Al fin se decidió a salir por la ventana, adelantó hacia la verja del camino de las ortigas y desapareció en el parque con tanta lentitud que el comisario, un poco inquieto, aguzó el oído.
Era la hora en que, hacia el lado del muelle, comenzaba a verse el halo luminoso de la terraza y a oírse los ruidos de cuchillos y tenedores acompañados en sordina por el murmullo de las voces de los pensionistas.
De repente se movieron las ramas al otro lado del muro. La oscuridad era tan completa que Maigret adivinó apenas la silueta de San Hilario en la parte superior de éste.
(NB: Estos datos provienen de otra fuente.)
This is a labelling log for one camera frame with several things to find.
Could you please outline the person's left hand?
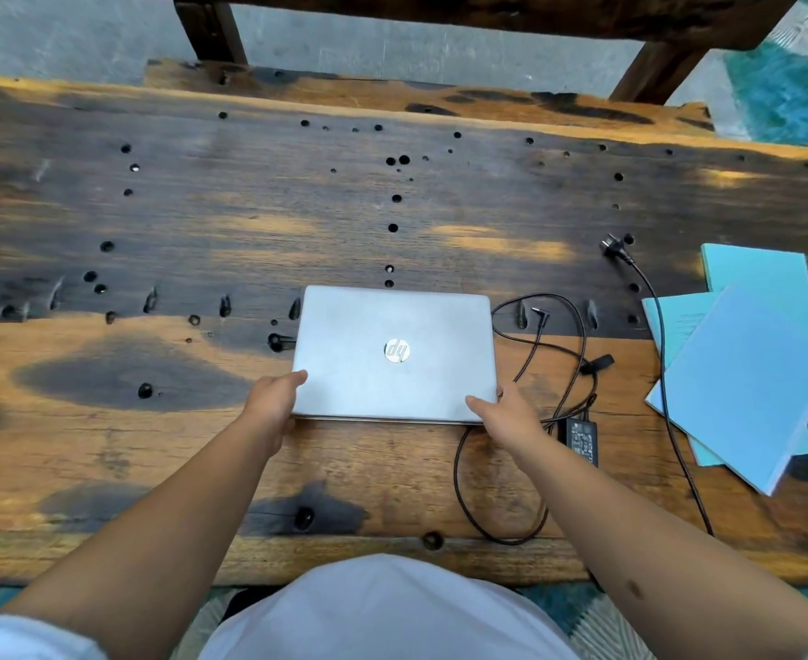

Las ramas crujieron y se oyó una llamada a media voz:
—Comisario, ¿quiere cogerlo?
El comisario se encogió de hombros y no se movió a pesar de que su compañero tuvo que rehacer el camino en sentido inverso.
Cuando entró en la habitación dejó el arma sobre la mesa. Estaba tranquilo. Ya no tenía la espalda encorvada. Puso la mano sobre el brazo de Maigret con gesto casi desenvuelto, en el que a pesar de ello se notaba una ligera torpeza.
—¿Qué diría usted de doscientos mil? Tosió un poco. Hubiera querido actuar como un gran señor, con naturalidad, pero sentía que iba enrojeciendo paulatinamente, al paso que se le secaba la garganta.
—¡Hum! Tal vez trescientos.
Cuando Maigret le miró sin emoción, sin cólera y con una ligera expresión de ironía en los ojos en tomados, se tambaleó, retrocedió unos pasos y miró a su alrededor como buscando algo a que asirse.
Se operó en él una rápida transformación. De repente, esbozó una sonrisa ligera y vulgar, mientras su rostro seguía enrojeciendo y sus pupilas brillaban de ansiedad.
Había fallado interpretando su papel de gran señor. Ahora intentaba otro más cínico, más rastrero.
—¡Peor para usted! Por otra parte, he sido muy inocente. ¿Qué puede usted hacer? ¡Ha vencido el plazo prescrito por la ley!